• _TASK DETAILS_
Give the entries again, precisely as they were written.

Data records:

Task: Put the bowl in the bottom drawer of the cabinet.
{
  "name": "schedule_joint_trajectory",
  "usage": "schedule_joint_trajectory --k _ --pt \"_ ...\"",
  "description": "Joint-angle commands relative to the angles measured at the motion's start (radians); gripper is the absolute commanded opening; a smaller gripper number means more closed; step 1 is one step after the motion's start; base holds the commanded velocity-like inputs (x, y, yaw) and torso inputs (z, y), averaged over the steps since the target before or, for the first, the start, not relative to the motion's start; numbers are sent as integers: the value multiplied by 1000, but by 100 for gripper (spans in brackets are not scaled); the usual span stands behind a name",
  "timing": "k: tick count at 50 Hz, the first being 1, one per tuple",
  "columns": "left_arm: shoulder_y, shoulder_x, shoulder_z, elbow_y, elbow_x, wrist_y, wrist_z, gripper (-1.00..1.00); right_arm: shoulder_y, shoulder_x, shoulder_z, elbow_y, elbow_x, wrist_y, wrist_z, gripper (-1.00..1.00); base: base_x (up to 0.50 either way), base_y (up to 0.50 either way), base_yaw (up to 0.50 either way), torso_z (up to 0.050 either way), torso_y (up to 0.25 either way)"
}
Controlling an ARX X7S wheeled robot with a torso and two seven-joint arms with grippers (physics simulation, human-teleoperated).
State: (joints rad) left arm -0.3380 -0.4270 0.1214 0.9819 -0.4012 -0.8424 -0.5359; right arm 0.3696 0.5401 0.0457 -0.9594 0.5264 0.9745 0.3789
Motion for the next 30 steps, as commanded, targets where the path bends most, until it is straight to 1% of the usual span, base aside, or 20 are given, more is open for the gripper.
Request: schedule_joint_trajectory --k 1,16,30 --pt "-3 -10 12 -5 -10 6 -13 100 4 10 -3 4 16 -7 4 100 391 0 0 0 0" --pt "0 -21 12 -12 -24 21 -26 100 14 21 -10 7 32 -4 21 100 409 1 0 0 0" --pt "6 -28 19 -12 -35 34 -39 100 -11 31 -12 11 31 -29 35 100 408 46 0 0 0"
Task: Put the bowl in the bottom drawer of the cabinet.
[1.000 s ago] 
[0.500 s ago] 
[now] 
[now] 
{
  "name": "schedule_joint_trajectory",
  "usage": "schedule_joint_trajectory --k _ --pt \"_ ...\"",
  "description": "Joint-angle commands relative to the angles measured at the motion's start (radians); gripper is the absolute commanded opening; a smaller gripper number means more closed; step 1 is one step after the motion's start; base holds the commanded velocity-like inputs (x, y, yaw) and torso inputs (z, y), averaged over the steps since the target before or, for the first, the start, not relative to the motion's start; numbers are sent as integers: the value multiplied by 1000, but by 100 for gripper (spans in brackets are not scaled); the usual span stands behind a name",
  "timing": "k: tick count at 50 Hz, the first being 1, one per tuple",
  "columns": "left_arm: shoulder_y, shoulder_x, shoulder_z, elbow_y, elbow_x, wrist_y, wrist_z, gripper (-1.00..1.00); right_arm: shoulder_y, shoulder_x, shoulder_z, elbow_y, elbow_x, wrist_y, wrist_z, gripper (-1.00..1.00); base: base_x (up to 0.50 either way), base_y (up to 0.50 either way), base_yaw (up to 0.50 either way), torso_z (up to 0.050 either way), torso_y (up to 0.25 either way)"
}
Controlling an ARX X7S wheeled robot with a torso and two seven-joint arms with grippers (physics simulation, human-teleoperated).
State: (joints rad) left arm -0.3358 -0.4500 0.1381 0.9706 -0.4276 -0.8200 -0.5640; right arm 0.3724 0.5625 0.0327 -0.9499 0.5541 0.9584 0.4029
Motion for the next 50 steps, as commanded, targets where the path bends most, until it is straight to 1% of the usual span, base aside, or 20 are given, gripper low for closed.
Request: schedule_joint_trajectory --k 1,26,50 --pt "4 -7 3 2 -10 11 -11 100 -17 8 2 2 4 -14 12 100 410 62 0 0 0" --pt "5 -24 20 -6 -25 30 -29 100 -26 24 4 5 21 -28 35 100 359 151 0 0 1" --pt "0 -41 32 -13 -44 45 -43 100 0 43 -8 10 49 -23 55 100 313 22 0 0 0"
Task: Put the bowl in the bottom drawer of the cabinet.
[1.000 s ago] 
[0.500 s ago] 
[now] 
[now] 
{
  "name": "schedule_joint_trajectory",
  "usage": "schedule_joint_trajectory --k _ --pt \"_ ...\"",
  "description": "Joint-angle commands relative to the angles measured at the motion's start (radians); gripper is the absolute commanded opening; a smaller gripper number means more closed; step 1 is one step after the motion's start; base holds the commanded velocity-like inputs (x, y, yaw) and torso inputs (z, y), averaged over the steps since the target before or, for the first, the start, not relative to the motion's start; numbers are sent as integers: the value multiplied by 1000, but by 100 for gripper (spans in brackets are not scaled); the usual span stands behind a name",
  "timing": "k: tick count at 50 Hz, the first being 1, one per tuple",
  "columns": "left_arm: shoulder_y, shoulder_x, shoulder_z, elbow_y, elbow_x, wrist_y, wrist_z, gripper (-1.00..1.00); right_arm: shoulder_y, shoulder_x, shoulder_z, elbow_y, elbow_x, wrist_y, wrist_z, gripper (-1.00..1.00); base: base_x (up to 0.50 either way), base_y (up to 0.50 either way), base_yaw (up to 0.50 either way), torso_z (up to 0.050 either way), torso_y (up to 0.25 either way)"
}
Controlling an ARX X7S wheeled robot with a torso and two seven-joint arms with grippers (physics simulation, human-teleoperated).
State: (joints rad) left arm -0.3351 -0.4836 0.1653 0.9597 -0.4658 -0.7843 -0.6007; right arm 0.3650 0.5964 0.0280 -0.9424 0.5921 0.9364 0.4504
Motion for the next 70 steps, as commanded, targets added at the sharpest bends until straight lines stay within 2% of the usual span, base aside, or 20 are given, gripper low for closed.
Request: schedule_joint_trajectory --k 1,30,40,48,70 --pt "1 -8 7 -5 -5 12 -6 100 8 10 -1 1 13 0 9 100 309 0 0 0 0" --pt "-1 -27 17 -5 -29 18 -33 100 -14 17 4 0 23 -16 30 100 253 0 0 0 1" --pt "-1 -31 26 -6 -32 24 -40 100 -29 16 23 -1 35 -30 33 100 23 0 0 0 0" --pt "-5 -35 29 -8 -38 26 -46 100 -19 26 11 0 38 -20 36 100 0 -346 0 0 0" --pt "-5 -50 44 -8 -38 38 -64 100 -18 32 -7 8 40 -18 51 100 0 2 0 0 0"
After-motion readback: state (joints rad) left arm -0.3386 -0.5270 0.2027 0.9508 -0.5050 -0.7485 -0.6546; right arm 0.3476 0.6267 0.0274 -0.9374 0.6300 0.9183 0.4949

• _REPLY TO THE TASK_
Task: Put the bowl in the bottom drawer of the cabinet.
{
  "name": "schedule_joint_trajectory",
  "usage": "schedule_joint_trajectory --k _ --pt \"_ ...\"",
  "description": "Joint-angle commands relative to the angles measured at the motion's start (radians); gripper is the absolute commanded opening; a smaller gripper number means more closed; step 1 is one step after the motion's start; base holds the commanded velocity-like inputs (x, y, yaw) and torso inputs (z, y), averaged over the steps since the target before or, for the first, the start, not relative to the motion's start; numbers are sent as integers: the value multiplied by 1000, but by 100 for gripper (spans in brackets are not scaled); the usual span stands behind a name",
  "timing": "k: tick count at 50 Hz, the first being 1, one per tuple",
  "columns": "left_arm: shoulder_y, shoulder_x, shoulder_z, elbow_y, elbow_x, wrist_y, wrist_z, gripper (-1.00..1.00); right_arm: shoulder_y, shoulder_x, shoulder_z, elbow_y, elbow_x, wrist_y, wrist_z, gripper (-1.00..1.00); base: base_x (up to 0.50 either way), base_y (up to 0.50 either way), base_yaw (up to 0.50 either way), torso_z (up to 0.050 either way), torso_y (up to 0.25 either way)"
}
Controlling an ARX X7S wheeled robot with a torso and two seven-joint arms with grippers (physics simulation, human-teleoperated).
State: (joints rad) left arm -0.3380 -0.4270 0.1214 0.9819 -0.4012 -0.8424 -0.5359; right arm 0.3696 0.5401 0.0457 -0.9594 0.5264 0.9745 0.3789
Motion for the next 30 steps, as commanded, targets where the path bends most, until it is straight to 1% of the usual span, base aside, or 20 are given, more is open for the gripper.
Request: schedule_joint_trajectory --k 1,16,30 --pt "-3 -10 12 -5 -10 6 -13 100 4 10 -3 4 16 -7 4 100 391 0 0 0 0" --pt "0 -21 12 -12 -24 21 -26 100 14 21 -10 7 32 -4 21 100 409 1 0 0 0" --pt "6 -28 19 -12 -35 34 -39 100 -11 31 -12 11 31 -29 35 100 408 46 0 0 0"
Task: Put the bowl in the bottom drawer of the cabinet.
[1.000 s ago] 
[0.500 s ago] 
[now] 
[now] 
{
  "name": "schedule_joint_trajectory",
  "usage": "schedule_joint_trajectory --k _ --pt \"_ ...\"",
  "description": "Joint-angle commands relative to the angles measured at the motion's start (radians); gripper is the absolute commanded opening; a smaller gripper number means more closed; step 1 is one step after the motion's start; base holds the commanded velocity-like inputs (x, y, yaw) and torso inputs (z, y), averaged over the steps since the target before or, for the first, the start, not relative to the motion's start; numbers are sent as integers: the value multiplied by 1000, but by 100 for gripper (spans in brackets are not scaled); the usual span stands behind a name",
  "timing": "k: tick count at 50 Hz, the first being 1, one per tuple",
  "columns": "left_arm: shoulder_y, shoulder_x, shoulder_z, elbow_y, elbow_x, wrist_y, wrist_z, gripper (-1.00..1.00); right_arm: shoulder_y, shoulder_x, shoulder_z, elbow_y, elbow_x, wrist_y, wrist_z, gripper (-1.00..1.00); base: base_x (up to 0.50 either way), base_y (up to 0.50 either way), base_yaw (up to 0.50 either way), torso_z (up to 0.050 either way), torso_y (up to 0.25 either way)"
}
Controlling an ARX X7S wheeled robot with a torso and two seven-joint arms with grippers (physics simulation, human-teleoperated).
State: (joints rad) left arm -0.3358 -0.4500 0.1381 0.9706 -0.4276 -0.8200 -0.5640; right arm 0.3724 0.5625 0.0327 -0.9499 0.5541 0.9584 0.4029
Motion for the next 50 steps, as commanded, targets where the path bends most, until it is straight to 1% of the usual span, base aside, or 20 are given, gripper low for closed.
Request: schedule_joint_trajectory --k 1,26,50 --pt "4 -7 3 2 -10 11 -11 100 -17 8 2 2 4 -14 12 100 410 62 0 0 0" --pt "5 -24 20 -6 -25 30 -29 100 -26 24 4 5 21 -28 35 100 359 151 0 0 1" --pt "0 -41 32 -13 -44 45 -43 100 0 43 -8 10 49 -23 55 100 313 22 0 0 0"
Task: Put the bowl in the bottom drawer of the cabinet.
[1.000 s ago] 
[0.500 s ago] 
[now] 
[now] 
{
  "name": "schedule_joint_trajectory",
  "usage": "schedule_joint_trajectory --k _ --pt \"_ ...\"",
  "description": "Joint-angle commands relative to the angles measured at the motion's start (radians); gripper is the absolute commanded opening; a smaller gripper number means more closed; step 1 is one step after the motion's start; base holds the commanded velocity-like inputs (x, y, yaw) and torso inputs (z, y), averaged over the steps since the target before or, for the first, the start, not relative to the motion's start; numbers are sent as integers: the value multiplied by 1000, but by 100 for gripper (spans in brackets are not scaled); the usual span stands behind a name",
  "timing": "k: tick count at 50 Hz, the first being 1, one per tuple",
  "columns": "left_arm: shoulder_y, shoulder_x, shoulder_z, elbow_y, elbow_x, wrist_y, wrist_z, gripper (-1.00..1.00); right_arm: shoulder_y, shoulder_x, shoulder_z, elbow_y, elbow_x, wrist_y, wrist_z, gripper (-1.00..1.00); base: base_x (up to 0.50 either way), base_y (up to 0.50 either way), base_yaw (up to 0.50 either way), torso_z (up to 0.050 either way), torso_y (up to 0.25 either way)"
}
Controlling an ARX X7S wheeled robot with a torso and two seven-joint arms with grippers (physics simulation, human-teleoperated).
State: (joints rad) left arm -0.3351 -0.4836 0.1653 0.9597 -0.4658 -0.7843 -0.6007; right arm 0.3650 0.5964 0.0280 -0.9424 0.5921 0.9364 0.4504
Motion for the next 70 steps, as commanded, targets added at the sharpest bends until straight lines stay within 2% of the usual span, base aside, or 20 are given, gripper low for closed.
Request: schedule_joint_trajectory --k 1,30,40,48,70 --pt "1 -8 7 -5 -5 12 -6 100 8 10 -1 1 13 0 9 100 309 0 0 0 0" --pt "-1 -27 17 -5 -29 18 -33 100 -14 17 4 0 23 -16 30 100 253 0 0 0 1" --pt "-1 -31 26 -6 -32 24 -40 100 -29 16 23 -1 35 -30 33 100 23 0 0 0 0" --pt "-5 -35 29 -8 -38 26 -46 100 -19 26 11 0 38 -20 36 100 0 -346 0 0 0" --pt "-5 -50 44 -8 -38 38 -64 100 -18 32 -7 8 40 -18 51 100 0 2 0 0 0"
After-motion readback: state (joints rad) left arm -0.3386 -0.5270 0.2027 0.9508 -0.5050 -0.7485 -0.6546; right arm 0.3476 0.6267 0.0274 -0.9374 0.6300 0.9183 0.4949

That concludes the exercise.